Sous le choc, Saida raconte à l'AFP le drame qui la frappe et bouleverse la Tunisie.
Visage pâle, traits tirés, cette femme d'une cinquantaine d'années, elle-même de retour d'Istanbul, reçoit les proches venus présenter leurs condoléances dans son salon d'Ennasr, un quartier aisé de Tunis. Pendant ce temps, à la caserne militaire de L'Aouina, une brève cérémonie est organisée à l'arrivée de la dépouille de son mari.
C'est en allant la chercher à l'aéroport d'Istanbul, mardi soir, que Fathi Bayoudh, chef du service pédiatrique de l'hôpital militaire de Tunis, a perdu la vie lors d'un triple attentat-suicide qui a fait 43 morts, pour lequel le groupe extrémiste Etat islamique (EI) est soupçonné.
Quelques minutes avant le drame, le couple pensait, au contraire, la fin d'un cauchemar proche.
"Mon mari (...) a fait l'impossible pour sauver son fils", affirme à l'AFP Saida. A l'automne, elle avait appris avec stupéfaction que son enfant unique, Anouar, 26 ans, avait rejoint l'EI en Irak puis en Syrie, comme l'ont fait des milliers de Tunisiens.
Au grand soulagement du couple, ce fils avait fini par exprimer des regrets, et Fathi Bayoudh allait et venait depuis deux mois entre Tunis et la Turquie avec la ferme intention de le sortir de ce bourbier.
- 'Monstres' -
"Mon fils a quitté Daech (acronyme arabe de l'EI), il a voulu échapper à ce groupe et revenir en Tunisie. Il a découvert que c'était des monstres", raconte Saida.
D'après elle, le jeune homme n'était pas très religieux. "Il ne faisait même pas la prière de façon régulière. Mais c'était quelqu'un de bien, de poli et de respectueux", assure-t-elle.

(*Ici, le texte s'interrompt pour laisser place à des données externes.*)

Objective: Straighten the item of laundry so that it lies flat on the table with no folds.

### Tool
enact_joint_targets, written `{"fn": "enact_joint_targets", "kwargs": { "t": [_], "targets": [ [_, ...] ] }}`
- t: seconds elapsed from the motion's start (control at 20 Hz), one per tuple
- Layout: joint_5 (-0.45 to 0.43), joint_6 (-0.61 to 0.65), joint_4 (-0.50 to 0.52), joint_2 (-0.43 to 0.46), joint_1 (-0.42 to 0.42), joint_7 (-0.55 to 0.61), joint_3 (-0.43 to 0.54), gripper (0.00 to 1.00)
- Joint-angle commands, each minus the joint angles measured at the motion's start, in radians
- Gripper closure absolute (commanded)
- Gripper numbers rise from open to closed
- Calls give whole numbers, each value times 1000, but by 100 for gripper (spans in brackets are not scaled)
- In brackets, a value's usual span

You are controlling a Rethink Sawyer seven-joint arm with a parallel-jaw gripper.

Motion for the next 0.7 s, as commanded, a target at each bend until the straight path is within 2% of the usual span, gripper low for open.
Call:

Mais selon sa tante, qui parle à l'AFP sous couvert de l'anonymat, des jeunes du quartier ont subi "un lavage de cerveau" dans une des mosquées d'Ennasr.
Après avoir suivi un temps des études de médecine, sans travail, Anouar "se lance dans un nouveau projet et s'inscrit dans une faculté privée", raconte Saida.
Tout bascule fin octobre: le jeune homme dit se rendre en Suisse, pour les besoins d'un stage. Mais il s'avère qu'il rejoint l'EI en Irak.
"Sa fiancée, Farah, a appelé mon mari au début du mois suivant pour lui dire que ça n'était pas la peine de les chercher, qu'ils allaient bien, raconte la mère. Quinze jours plus tard, Anouar a lui-même appelé pour nous dire qu'il était en Irak et qu'il avait été chargé par l'EI de s'occuper des blessés."
Mais la tonalité des échanges évolue rapidement, selon elle: Il a fini "par demander à son père de le sauver. (...) Il avait très peur de ces gens-là". "Dans ses messages à son père, Anouar les qualifiait de monstres et nous disait que Daech, ce n'était que de l'arnaque", assure encore Saida.
- 'Fou de joie' -
Depuis octobre, cette femme au visage aminci affirme avoir subi deux malaises cardiaques. Son mari avait lui perdu 20 kilos, mais n'avait jamais cessé d'exhorter son fils à rentrer, insiste-t-elle.
La mère de famille tend un téléphone, sur lequel s'affiche un récent sms de son mari. "Je me sacrifierai pour toi mon fils", est-il écrit.
Elle précise encore son récit.
"Après un court passage en Syrie, Anouar s'est rendu à l'Armée libre syrienne et leur a dit vouloir retourner en Tunisie. Il est resté environ deux mois incarcéré. Durant cette période, son père, en congé sans solde, était en Turquie pour tenter de trouver les moyens de le rapatrier", dit-elle.
Lundi, veille de l'attentat, "Fathi a su que son fils était sur le sol turc. Il était fou de joie de pouvoir enfin le voir et m'a demandé de venir rapidement en Turquie", ajoute Saida, avant de conclure d'un soupir: "et mardi, il était à l'aéroport pour m'accueillir".
Après le drame, les autorités tunisiennes ont confirmé que leur consulat à Istanbul était en contact "depuis décembre" avec la famille Bayoudh. Jeudi, elles ont annoncé que la Turquie avait accepté le prochain rapatriement d'Anouar.
Alors que les funérailles de son père ont lieu vendredi, le jeune homme, selon sa mère, ignore encore qu'il est décédé.